*** Opening AVAILABLE DATA ***

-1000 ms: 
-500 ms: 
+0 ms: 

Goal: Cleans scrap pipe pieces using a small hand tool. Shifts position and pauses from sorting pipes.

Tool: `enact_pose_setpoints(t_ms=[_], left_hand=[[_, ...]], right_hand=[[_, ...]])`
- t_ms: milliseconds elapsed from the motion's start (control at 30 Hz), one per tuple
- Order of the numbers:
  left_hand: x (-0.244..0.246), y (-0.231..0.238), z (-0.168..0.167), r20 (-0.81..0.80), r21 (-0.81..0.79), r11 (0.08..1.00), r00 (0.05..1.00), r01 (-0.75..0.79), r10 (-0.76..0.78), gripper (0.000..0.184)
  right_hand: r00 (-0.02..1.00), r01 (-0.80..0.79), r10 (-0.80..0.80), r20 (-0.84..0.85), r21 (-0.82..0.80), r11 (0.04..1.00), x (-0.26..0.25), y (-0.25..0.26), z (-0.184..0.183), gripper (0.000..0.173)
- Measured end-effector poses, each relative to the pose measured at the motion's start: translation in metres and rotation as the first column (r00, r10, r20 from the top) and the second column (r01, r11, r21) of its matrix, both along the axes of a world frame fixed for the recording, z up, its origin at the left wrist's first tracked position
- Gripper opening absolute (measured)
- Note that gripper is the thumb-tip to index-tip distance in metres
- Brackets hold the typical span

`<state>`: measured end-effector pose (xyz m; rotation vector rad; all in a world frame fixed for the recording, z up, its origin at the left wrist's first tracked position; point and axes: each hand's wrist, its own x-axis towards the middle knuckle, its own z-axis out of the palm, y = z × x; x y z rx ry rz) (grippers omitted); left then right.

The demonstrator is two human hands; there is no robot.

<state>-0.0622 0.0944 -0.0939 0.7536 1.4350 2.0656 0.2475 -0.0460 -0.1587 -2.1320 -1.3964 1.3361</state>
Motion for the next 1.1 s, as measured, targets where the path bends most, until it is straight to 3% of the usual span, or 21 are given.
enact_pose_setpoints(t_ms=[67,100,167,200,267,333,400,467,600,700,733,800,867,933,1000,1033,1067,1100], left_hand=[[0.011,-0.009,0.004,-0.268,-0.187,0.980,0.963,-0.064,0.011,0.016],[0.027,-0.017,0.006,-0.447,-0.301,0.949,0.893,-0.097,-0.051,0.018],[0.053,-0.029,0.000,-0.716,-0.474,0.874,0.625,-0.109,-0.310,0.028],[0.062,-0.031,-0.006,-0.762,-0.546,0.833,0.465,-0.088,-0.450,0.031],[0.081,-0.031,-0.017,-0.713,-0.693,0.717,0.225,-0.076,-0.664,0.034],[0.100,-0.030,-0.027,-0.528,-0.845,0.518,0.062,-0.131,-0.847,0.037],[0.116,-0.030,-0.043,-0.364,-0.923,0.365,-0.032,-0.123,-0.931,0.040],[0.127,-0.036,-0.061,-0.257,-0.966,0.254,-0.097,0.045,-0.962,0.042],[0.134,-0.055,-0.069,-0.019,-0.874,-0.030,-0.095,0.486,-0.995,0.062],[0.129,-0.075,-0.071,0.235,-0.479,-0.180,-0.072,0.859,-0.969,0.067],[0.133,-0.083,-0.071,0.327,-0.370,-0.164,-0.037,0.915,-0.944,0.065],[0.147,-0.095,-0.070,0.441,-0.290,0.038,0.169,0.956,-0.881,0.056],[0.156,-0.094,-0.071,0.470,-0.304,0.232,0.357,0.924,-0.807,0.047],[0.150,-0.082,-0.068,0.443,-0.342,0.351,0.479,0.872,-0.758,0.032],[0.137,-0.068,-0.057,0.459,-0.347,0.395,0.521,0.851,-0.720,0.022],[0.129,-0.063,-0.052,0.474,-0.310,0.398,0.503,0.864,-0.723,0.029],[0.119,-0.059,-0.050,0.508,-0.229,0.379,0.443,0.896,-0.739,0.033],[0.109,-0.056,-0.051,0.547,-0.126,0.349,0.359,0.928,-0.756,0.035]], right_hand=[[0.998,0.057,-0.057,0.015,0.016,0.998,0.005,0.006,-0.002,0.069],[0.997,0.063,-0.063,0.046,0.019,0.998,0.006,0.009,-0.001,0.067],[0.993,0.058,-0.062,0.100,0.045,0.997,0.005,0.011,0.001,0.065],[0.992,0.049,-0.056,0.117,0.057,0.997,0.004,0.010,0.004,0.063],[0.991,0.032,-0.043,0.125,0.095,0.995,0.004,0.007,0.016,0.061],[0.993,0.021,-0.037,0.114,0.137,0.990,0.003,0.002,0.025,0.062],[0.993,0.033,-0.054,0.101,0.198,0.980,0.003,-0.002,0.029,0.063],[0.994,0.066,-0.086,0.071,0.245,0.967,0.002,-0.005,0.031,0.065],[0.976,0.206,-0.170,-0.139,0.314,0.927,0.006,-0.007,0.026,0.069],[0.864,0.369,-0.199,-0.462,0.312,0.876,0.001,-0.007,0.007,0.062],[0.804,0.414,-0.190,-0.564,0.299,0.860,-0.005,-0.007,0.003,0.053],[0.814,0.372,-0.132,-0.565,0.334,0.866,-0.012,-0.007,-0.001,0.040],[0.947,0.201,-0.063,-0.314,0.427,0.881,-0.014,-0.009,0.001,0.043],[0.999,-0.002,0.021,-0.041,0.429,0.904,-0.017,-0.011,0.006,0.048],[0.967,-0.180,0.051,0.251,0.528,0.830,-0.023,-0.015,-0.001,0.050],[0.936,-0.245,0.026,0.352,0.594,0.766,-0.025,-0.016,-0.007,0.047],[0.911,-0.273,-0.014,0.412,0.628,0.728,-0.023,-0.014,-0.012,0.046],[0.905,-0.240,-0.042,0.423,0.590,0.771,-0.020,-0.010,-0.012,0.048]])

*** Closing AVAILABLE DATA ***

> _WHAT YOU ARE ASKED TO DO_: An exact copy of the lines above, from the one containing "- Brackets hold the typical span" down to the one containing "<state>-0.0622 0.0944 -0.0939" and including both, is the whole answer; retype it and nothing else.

> _REPLY_:
- Brackets hold the typical span

`<state>`: measured end-effector pose (xyz m; rotation vector rad; all in a world frame fixed for the recording, z up, its origin at the left wrist's first tracked position; point and axes: each hand's wrist, its own x-axis towards the middle knuckle, its own z-axis out of the palm, y = z × x; x y z rx ry rz) (grippers omitted); left then right.

The demonstrator is two human hands; there is no robot.

<state>-0.0622 0.0944 -0.0939 0.7536 1.4350 2.0656 0.2475 -0.0460 -0.1587 -2.1320 -1.3964 1.3361</state>

This exercise requires no additional output.